● MATERIAL SHOWN
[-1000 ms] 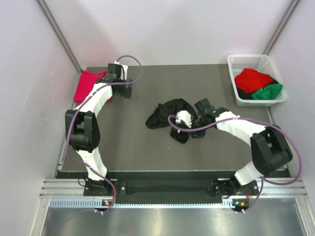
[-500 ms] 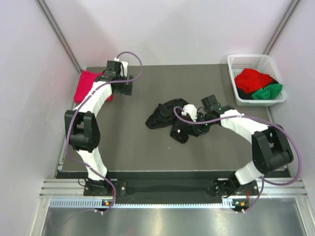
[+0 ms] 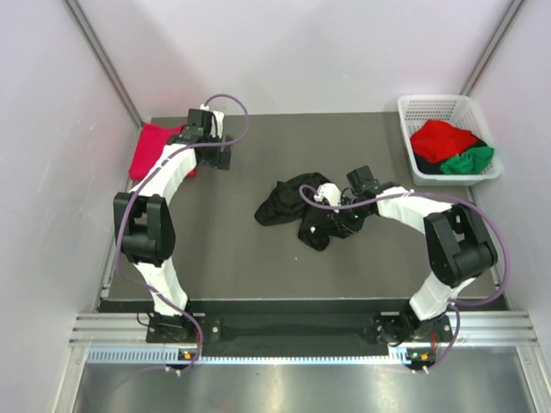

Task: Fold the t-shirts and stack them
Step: Flatten the tshirt out

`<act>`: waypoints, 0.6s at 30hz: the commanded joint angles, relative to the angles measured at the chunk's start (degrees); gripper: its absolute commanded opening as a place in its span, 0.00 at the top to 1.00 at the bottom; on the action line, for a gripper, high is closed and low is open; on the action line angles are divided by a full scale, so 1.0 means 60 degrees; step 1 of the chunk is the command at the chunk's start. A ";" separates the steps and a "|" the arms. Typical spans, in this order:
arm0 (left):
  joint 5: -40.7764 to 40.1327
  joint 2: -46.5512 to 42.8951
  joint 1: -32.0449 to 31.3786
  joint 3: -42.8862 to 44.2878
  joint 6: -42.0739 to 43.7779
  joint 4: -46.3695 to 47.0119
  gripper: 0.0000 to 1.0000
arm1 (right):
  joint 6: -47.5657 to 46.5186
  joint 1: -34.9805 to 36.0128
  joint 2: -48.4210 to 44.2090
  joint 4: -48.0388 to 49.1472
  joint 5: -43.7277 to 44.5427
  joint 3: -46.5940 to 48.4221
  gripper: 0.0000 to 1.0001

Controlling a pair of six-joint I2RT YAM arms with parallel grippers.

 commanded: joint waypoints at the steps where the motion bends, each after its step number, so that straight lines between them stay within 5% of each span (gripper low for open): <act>1: -0.0053 -0.0472 -0.0031 -0.0087 0.0117 0.0177 0.14 | 0.0026 -0.0103 0.0075 0.0383 -0.0104 0.0533 0.78; 8: 0.0064 -0.0428 -0.0032 -0.0058 0.0102 0.0177 0.14 | 0.0260 -0.0132 0.0250 0.0471 -0.0265 0.0695 0.78; 12: 0.0108 -0.0370 -0.0046 -0.0014 0.0088 0.0163 0.14 | 0.0201 -0.0132 0.0426 0.0501 -0.0090 0.0724 0.94; 18: 0.0123 -0.0282 -0.0075 0.0074 0.0073 0.0148 0.15 | -0.0003 -0.0059 0.0280 0.0456 0.0232 0.0710 0.99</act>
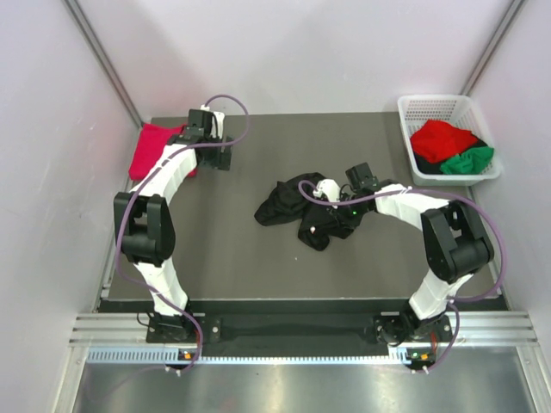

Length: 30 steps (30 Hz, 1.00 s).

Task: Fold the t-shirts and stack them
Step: Flatten the tshirt out

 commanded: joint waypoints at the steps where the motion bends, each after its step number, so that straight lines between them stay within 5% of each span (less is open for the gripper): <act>1: 0.0126 -0.0282 -0.0061 0.0139 0.0073 0.0137 0.15 | -0.0175 0.0007 -0.0135 0.0263 0.0348 0.0305 1.00; 13: 0.0595 -0.0194 -0.0076 0.0344 0.0015 0.0079 0.15 | -0.0146 0.0461 -0.3167 -0.0657 0.0892 0.2691 1.00; 17: 0.2301 0.0142 -0.0221 0.0579 0.0175 -0.0199 0.15 | -0.0087 0.0549 -0.3505 -0.0995 0.0995 0.3059 1.00; 21: 0.3681 0.0684 -0.0777 0.0857 0.0380 -0.0536 0.13 | -0.0335 0.0578 -0.3592 -0.1142 0.1127 0.2080 0.66; 30: 0.5048 0.2061 -0.1935 0.2145 0.0337 -0.0859 0.14 | -0.0673 0.0476 -0.4002 -0.0937 0.1654 0.0642 0.61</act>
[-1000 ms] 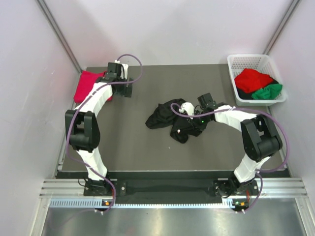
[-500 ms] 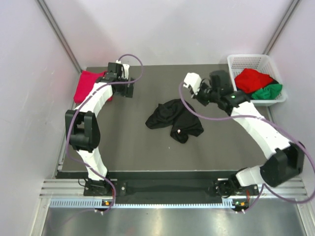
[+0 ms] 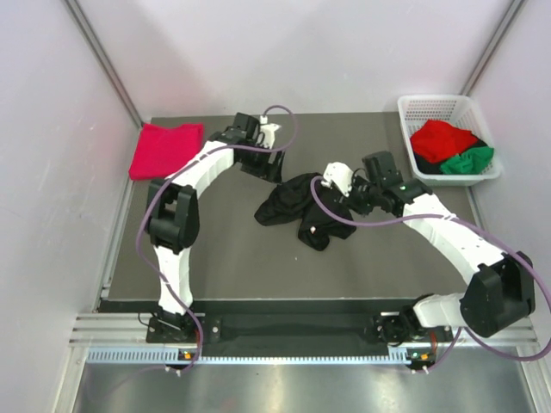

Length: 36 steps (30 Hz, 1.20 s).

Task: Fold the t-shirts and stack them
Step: Flatten the tshirt out

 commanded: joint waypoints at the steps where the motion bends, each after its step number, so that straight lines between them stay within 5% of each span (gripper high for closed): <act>1: 0.0928 0.0404 -0.0216 0.0762 0.0144 -0.0243 0.17 | -0.0119 0.0020 -0.0415 0.0250 0.0222 0.0034 0.61; 6: 0.1017 0.1020 -0.0495 0.1012 0.0129 -0.0390 0.31 | -0.0177 -0.0068 -0.0474 0.0558 0.0062 -0.0478 0.61; 9: 0.1061 0.1225 -0.0525 0.1026 0.0187 -0.0448 0.65 | -0.0528 -0.0024 -0.0284 0.0689 -0.0245 -0.0801 0.61; 10: 0.1032 0.1255 -0.0525 0.1041 0.0231 -0.0463 0.87 | -0.0631 0.0034 -0.0182 0.0704 -0.0246 -0.0903 0.61; 11: 0.0886 0.1168 -0.0510 0.1026 0.0203 -0.0463 1.00 | -0.0719 0.0078 0.0037 0.0734 -0.0246 -0.0919 0.61; 22: -0.0199 -0.0999 0.0339 0.0031 0.0817 -0.0302 1.00 | -0.1159 0.0605 0.1942 0.1261 -0.0627 -0.0144 0.57; 36: -0.0346 -0.1118 0.0530 -0.0234 0.0935 -0.0317 1.00 | -0.1364 0.1104 0.3686 0.2082 0.0163 0.0458 0.58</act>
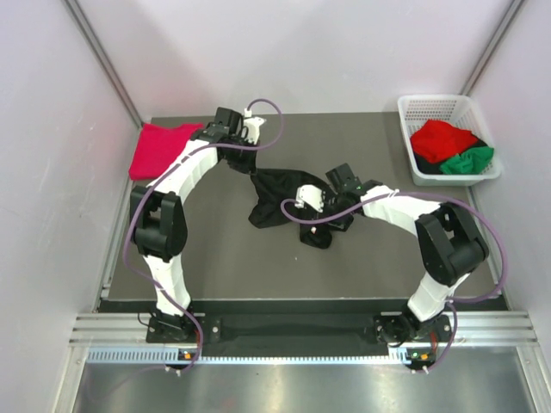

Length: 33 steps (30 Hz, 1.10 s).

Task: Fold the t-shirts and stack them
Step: Flatten the tshirt out

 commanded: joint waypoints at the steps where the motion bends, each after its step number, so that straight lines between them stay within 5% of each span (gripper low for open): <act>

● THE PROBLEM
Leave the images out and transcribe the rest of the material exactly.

● EXPECTED ANSWER
[-1000 ms] 
[-500 ms] 
[+0 ms] 

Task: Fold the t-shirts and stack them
Step: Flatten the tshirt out

`<act>`: waypoints, 0.6s at 30hz: the commanded joint angles, relative to the angles measured at the chunk's start (degrees); gripper: its absolute commanded opening as a place in its span, 0.00 at the top to 1.00 at the bottom; on the action line, for a gripper, high is closed and low is open; on the action line angles are divided by a full scale, so 1.0 means 60 degrees; step 1 of the chunk is the command at the chunk's start. A ";" separates the steps and a "|" the arms. Typical spans, in this order:
arm0 (left):
  joint 5: -40.7764 to 40.1327
  joint 2: -46.5512 to 42.8951
  joint 1: -32.0449 to 31.3786
  joint 3: -42.8862 to 44.2878
  joint 6: -42.0739 to 43.7779
  joint 4: -46.3695 to 47.0119
  gripper: 0.0000 to 1.0000
arm1 (right):
  joint 6: -47.5657 to 46.5186
  joint 1: -34.9805 to 36.0128
  joint 2: -48.4210 to 44.2090
  joint 4: -48.0388 to 49.1472
  joint 5: -43.7277 to 44.5427
  joint 3: -46.5940 to 48.4221
  gripper: 0.0000 to 1.0001

Controlling a pair of six-joint I2RT YAM arms with parallel grippers.

 commanded: joint waypoints at the steps where the motion bends, each after its step number, so that straight lines between them stay within 5% of each span (gripper low for open): <act>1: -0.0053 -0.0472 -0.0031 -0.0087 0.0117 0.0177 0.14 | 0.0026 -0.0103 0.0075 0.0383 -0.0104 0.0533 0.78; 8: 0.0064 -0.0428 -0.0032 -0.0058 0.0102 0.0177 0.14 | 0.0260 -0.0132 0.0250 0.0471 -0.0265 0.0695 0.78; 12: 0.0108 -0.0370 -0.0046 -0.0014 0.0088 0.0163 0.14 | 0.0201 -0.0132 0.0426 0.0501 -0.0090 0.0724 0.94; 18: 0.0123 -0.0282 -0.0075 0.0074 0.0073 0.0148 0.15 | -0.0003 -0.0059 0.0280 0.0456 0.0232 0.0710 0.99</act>

Length: 30 steps (30 Hz, 1.00 s).

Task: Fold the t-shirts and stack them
Step: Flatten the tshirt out

 commanded: joint waypoints at the steps where the motion bends, each after its step number, so that straight lines between them stay within 5% of each span (less is open for the gripper): <act>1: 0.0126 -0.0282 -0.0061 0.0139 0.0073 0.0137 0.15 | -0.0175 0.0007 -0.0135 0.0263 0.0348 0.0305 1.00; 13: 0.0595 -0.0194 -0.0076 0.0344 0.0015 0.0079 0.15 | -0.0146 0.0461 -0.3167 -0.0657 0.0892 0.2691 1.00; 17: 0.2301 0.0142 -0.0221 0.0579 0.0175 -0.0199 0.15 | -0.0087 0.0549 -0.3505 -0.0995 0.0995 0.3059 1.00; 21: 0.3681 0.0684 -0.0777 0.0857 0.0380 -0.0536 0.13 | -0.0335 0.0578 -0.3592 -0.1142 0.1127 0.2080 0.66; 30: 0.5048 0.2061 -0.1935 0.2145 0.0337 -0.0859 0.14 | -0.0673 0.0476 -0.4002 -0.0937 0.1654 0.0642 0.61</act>
[-1000 ms] 
[-500 ms] 
[+0 ms] 

Length: 36 steps (30 Hz, 1.20 s).

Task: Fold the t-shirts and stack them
Step: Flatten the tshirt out

 commanded: joint waypoints at the steps where the motion bends, each after its step number, so that straight lines between them stay within 5% of each span (gripper high for closed): <act>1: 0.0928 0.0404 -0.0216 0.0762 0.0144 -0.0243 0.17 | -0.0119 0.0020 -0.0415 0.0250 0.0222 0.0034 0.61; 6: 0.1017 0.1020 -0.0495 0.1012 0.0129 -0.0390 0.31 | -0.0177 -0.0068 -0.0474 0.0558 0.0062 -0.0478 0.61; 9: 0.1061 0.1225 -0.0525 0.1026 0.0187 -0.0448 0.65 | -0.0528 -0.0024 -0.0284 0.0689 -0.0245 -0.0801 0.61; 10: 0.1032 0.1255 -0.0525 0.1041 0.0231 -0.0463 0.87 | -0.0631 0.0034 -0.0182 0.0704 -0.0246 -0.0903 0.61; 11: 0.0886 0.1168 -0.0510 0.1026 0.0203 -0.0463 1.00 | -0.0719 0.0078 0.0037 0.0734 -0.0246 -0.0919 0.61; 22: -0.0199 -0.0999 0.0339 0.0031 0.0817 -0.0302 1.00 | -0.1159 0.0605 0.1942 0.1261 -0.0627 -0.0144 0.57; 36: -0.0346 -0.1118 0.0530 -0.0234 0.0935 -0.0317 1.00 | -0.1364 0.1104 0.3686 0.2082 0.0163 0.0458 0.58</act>

Length: 33 steps (30 Hz, 1.10 s).

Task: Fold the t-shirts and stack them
Step: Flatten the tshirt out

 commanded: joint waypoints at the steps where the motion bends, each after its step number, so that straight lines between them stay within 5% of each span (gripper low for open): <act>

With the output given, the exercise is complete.